Vernon Watkins is best known today for having been a close friend of Dylan Thomas, not for his own poetry. What is less well known is the fact that Thomas described Watkins as "the most profound and greatly accomplished Welshman writing poems in English." Despite their friendship, they seem to have been two utterly different people: Thomas was a pure sensualist in both life and poetry, while Watkins was a deeply religious man with a stable and happy family life, influenced by the Symbolists and his Christian faith. Watkins' poems are pure and almost naive by comparison with those of Dylan Thomas. Notably, Thomas was supposed to be the best man at Watkins' wedding but failed to show up. At the time of Watkins' death, he was a strong candidate for the next British Poet Laureate. Sadly, he was only 61 when he died, and perhaps if he had lived longer and become the Poet Laureate he would be better known to the current generation. However, it is good to know that a New Selected Poems has been published in recent years by Carcanet and is available on this link.

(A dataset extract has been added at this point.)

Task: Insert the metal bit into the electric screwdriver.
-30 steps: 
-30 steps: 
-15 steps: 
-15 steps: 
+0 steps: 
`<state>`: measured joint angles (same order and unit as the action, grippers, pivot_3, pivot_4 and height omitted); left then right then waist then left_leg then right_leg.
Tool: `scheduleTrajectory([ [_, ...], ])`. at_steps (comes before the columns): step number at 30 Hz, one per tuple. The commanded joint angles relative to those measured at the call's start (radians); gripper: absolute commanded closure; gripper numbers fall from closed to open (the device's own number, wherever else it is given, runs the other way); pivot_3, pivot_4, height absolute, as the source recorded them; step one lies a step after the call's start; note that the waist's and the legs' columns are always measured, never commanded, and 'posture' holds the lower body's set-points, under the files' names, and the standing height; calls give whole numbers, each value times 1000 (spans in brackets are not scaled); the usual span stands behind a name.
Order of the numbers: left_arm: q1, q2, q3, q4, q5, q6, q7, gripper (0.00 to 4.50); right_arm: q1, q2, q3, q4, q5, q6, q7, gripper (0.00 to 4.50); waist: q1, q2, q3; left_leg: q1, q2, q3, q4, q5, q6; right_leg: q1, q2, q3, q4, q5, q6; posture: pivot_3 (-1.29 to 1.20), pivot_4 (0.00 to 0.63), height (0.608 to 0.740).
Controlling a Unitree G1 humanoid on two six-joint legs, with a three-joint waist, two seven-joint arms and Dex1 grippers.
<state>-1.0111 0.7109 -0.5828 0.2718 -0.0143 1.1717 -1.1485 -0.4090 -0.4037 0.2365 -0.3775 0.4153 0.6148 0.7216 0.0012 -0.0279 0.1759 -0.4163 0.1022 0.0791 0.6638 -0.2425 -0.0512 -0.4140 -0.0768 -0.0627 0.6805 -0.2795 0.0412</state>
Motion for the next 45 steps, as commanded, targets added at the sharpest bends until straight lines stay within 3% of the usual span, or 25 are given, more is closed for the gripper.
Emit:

I love Wales, although I have mainly travelled in Snowdonia, and Watkins was from South Wales (the Gower Peninsula). Gwen Watkins said of this poem: "We lived on the Gower cliffs for most of our married life, and at that time the wild ponies ran about the cliffs all the year round, so that in the spring there were many foals. Vernon knew every inch of Gower, and all its flowers, birds and animals." Watkins obviously had a profound love and reverence for the Welsh landscape. There are passages in his poems which crash across the reader's sensibilities like a wave on a headland:
Late I return, O violent, colossal, reverberant, eavesdropping sea.
My country is here. I am foal and violet. Hawthorn breaks from my hands.

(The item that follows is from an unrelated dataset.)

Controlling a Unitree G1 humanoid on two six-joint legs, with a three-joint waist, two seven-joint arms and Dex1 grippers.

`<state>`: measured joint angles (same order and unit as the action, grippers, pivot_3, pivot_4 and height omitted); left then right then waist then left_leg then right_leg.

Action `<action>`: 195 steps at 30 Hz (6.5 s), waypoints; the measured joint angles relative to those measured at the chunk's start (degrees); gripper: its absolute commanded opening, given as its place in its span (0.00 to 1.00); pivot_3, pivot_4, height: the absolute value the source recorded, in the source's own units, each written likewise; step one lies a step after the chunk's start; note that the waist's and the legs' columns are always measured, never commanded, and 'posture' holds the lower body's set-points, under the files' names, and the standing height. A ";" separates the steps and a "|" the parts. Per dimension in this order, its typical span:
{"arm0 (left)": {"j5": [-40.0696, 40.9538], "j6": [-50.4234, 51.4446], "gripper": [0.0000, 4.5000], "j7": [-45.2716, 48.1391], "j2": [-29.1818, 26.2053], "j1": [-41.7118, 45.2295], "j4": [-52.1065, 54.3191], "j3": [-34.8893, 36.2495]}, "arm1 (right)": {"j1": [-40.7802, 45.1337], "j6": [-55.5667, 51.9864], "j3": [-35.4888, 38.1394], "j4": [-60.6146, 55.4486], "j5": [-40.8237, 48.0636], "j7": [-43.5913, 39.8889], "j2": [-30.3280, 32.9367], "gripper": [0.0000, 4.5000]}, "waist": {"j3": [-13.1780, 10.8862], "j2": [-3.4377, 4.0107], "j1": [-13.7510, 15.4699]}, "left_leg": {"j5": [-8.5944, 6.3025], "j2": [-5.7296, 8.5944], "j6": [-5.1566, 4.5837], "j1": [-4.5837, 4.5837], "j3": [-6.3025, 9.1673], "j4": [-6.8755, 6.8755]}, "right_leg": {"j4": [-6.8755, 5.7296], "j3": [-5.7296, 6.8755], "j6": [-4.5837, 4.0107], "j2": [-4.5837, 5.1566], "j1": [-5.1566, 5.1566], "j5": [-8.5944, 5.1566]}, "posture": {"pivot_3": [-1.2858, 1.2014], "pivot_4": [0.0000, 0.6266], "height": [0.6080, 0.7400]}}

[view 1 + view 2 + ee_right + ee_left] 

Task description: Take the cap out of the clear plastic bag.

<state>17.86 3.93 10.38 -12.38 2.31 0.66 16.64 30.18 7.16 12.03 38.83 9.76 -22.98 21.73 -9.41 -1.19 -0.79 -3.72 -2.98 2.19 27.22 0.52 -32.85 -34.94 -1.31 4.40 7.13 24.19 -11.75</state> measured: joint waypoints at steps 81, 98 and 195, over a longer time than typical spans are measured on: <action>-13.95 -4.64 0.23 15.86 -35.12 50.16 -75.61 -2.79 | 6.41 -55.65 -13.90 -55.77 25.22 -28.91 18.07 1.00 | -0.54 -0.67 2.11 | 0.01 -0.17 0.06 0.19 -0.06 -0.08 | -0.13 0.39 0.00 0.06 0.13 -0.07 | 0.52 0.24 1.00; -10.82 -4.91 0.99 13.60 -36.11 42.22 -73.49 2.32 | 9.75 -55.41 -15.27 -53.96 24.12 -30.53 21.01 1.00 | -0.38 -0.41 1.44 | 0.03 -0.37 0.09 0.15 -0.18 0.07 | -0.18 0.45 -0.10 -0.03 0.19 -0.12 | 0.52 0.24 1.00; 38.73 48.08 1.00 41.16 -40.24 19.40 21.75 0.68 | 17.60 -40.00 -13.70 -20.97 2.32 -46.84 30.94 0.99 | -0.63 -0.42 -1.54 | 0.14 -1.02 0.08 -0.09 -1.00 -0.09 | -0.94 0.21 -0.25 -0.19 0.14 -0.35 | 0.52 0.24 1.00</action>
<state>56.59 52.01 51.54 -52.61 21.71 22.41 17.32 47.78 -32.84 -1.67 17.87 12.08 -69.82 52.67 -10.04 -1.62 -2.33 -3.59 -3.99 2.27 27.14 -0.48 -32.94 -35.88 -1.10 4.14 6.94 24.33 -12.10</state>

(taken from 'Taliesin in Gower')
In other poems, colours and animal images create a powerful tapestry-like impression:
The mound of dust is nearer, white of mute dust that dies
In the soundfall's great light, the music in the eyes,
Transfiguring whiteness into shadows gone,
Utterly secret. I know you, black swan.
(taken from 'Music of Colours: White Blossom')
In his poems the animals and flowers are more than nature; they symbolize spiritual truths. I remember reading about 'Foal' and its companion poem 'The Mare', that Watkins had an interest in Plato's theory of the ideal form, whereby everything in the material world is only an echo or copy of a purer, perfect form on a spiritual plane. This could partly account for the description in 'Foal' of the "left spirit" and the "blue fellow" of the very real little foal who runs through the poem. The whispering image of "the print of fingers, the shadow of waters" also makes me think of Genesis and the early moment of creation, as though God has left his signature: "there was darkness upon the surface of the watery deep" (Genesis 1:2).

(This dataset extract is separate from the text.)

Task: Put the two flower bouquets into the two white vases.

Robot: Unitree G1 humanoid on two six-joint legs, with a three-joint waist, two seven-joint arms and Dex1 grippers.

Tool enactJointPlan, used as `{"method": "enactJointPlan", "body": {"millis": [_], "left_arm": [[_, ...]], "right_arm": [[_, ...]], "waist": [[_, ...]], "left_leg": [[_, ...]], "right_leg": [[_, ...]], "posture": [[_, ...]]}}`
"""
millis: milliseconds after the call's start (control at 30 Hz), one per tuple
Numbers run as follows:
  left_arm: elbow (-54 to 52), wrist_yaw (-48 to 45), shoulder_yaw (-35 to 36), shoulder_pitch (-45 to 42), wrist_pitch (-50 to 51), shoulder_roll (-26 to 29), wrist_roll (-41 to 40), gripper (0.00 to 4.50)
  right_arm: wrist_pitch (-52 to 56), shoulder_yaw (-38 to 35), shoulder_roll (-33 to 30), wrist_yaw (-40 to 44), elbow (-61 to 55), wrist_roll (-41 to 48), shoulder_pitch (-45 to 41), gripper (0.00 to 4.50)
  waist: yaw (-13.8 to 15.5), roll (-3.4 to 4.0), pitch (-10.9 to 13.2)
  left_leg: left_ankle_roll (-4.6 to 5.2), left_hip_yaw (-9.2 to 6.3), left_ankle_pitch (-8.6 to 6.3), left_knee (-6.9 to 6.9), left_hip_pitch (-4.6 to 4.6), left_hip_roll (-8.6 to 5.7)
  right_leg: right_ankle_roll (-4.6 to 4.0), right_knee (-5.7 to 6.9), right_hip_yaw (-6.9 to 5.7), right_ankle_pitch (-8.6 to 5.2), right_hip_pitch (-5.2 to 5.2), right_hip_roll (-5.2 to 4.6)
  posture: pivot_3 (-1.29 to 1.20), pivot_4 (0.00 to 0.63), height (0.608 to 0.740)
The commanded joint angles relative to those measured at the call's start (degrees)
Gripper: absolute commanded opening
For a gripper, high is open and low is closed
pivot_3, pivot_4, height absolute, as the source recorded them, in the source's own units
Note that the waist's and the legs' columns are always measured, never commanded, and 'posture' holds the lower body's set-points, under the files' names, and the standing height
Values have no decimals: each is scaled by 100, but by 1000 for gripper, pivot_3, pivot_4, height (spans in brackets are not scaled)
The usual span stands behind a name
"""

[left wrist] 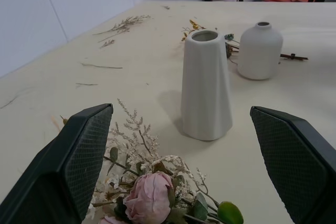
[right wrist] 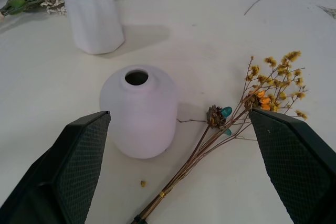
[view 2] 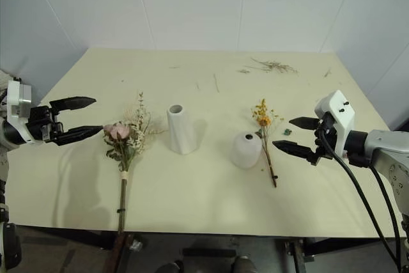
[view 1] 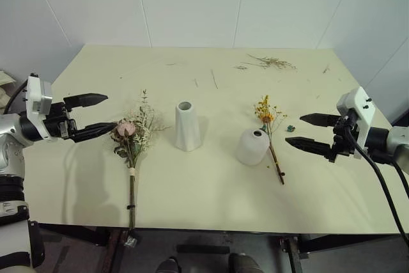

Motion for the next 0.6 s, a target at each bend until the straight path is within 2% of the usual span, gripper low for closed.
{"method": "enactJointPlan", "body": {"millis": [33, 433, 600], "left_arm": [[-213, 3, 94, -123, 7, 56, -93, 4500], [-115, 239, -23, -354, -137, -275, 7, 4500], [-530, 1308, 357, -168, -134, -369, -19, 4500]], "right_arm": [[-14, -276, 128, -143, -211, 218, -155, 4470], [-33, -213, 384, -356, -450, 471, -255, 4470], [-528, -4, 778, -286, -31, 332, -816, 4470]], "waist": [[-1, 0, 0], [5, -1, 1], [-52, -1, 1]], "left_leg": [[0, 0, 0, 0, 0, 0], [0, -2, 0, 18, 1, -1], [0, -2, 0, 19, 7, 0]], "right_leg": [[0, 1, 0, 0, 0, 0], [0, 24, 0, 0, 0, 0], [0, 34, 1, 0, -1, 1]], "posture": [[0, 150, 740], [0, 150, 740], [0, 150, 740]]}}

Essentially, however, this is a poem that I still find deeply mysterious and beautiful, which I love no less because interpretation somewhat eludes me. In many respects there is no other animal poem which quite compares with it, for me. The movements of the foal - leaping, startling, sleeping - are marvellously observed. Almost fifteen years after first reading the poem, there are still lines in it which haunt me and which remain, enchantingly, just out of reach. Sometimes I think that the shadowy foal refers to a dead twin; sometimes it is the Platonic ideal; sometimes it seems like the beautiful dreams that can wash through both our sleep and our waking hours, and which poetry brings us a little bit closer to touching.